■ **Exercise**
Lines below that hold the word "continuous" must be copied in full.

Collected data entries
==================================================

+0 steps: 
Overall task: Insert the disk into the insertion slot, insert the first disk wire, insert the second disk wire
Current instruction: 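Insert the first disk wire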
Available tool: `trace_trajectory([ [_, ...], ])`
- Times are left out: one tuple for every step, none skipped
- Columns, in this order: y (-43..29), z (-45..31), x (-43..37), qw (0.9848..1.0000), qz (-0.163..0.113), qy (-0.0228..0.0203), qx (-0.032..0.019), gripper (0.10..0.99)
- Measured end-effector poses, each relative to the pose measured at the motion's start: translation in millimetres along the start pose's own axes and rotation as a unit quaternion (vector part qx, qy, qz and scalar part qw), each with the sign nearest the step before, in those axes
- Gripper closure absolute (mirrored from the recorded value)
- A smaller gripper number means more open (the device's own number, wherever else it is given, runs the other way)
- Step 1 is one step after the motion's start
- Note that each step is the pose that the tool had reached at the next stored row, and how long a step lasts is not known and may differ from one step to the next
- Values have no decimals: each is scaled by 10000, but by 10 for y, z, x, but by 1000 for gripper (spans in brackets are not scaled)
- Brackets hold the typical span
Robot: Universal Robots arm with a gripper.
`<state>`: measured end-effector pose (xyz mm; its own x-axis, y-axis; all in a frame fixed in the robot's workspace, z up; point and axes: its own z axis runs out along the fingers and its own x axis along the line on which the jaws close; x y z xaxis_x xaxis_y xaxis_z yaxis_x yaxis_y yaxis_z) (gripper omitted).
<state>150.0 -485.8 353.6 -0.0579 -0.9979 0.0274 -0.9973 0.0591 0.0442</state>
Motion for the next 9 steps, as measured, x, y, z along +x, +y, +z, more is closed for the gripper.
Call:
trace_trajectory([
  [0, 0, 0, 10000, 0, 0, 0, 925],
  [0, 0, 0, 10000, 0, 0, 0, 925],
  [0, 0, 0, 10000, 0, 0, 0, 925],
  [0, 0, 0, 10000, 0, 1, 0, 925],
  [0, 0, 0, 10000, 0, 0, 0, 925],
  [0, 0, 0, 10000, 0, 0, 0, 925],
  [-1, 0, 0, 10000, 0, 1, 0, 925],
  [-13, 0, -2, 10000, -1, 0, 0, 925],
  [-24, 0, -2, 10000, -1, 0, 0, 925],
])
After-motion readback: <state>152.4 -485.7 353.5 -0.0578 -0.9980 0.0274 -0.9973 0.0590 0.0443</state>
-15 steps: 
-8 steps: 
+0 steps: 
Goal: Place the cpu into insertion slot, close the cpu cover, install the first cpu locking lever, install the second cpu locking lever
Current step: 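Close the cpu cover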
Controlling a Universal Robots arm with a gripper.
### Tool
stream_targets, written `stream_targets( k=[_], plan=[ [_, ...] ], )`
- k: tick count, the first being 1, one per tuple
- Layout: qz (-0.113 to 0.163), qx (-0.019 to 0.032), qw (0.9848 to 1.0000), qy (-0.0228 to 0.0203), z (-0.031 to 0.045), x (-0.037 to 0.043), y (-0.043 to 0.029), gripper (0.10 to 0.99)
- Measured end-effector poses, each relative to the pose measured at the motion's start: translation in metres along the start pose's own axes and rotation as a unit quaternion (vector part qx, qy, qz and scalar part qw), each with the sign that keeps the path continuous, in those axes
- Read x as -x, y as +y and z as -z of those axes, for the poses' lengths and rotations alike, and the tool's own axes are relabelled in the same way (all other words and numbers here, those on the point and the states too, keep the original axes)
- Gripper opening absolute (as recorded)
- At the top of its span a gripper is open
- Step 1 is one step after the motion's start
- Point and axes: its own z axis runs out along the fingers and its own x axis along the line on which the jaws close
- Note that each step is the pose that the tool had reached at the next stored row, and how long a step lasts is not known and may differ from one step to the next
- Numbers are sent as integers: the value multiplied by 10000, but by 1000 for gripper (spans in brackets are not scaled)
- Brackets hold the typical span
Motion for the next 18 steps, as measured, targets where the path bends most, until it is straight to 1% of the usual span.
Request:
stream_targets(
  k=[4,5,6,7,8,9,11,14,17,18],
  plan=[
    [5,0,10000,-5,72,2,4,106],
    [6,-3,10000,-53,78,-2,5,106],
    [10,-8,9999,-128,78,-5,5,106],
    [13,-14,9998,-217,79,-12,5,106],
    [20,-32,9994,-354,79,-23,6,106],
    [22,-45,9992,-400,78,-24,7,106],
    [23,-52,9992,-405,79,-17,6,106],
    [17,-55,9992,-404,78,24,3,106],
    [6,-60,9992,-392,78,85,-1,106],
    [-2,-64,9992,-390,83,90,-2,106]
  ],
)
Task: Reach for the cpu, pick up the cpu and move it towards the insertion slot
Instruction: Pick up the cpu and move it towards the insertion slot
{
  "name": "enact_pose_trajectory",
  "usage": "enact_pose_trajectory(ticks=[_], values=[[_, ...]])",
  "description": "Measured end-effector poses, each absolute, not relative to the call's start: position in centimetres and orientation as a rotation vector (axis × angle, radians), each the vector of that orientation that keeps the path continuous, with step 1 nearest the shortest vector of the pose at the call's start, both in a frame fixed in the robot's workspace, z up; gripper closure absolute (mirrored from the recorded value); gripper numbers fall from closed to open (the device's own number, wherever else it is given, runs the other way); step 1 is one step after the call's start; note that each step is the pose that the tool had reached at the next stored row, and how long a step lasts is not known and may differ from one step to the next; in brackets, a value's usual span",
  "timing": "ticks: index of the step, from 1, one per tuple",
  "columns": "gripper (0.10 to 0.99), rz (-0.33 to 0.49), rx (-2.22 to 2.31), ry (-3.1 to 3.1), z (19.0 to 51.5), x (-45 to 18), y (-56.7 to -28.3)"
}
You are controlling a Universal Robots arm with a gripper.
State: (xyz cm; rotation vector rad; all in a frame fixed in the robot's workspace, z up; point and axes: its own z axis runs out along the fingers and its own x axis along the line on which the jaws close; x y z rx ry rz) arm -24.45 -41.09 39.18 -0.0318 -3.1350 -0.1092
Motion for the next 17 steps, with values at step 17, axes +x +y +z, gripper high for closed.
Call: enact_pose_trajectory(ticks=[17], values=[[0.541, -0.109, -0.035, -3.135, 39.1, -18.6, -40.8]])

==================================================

■ **Answer section**
- Measured end-effector poses, each relative to the pose measured at the motion's start: translation in metres along the start pose's own axes and rotation as a unit quaternion (vector part qx, qy, qz and scalar part qw), each with the sign that keeps the path continuous, in those axes
  "description": "Measured end-effector poses, each absolute, not relative to the call's start: position in centimetres and orientation as a rotation vector (axis × angle, radians), each the vector of that orientation that keeps the path continuous, with step 1 nearest the shortest vector of the pose at the call's start, both in a frame fixed in the robot's workspace, z up; gripper closure absolute (mirrored from the recorded value); gripper numbers fall from closed to open (the device's own number, wherever else it is given, runs the other way); step 1 is one step after the call's start; note that each step is the pose that the tool had reached at the next stored row, and how long a step lasts is not known and may differ from one step to the next; in brackets, a value's usual span",

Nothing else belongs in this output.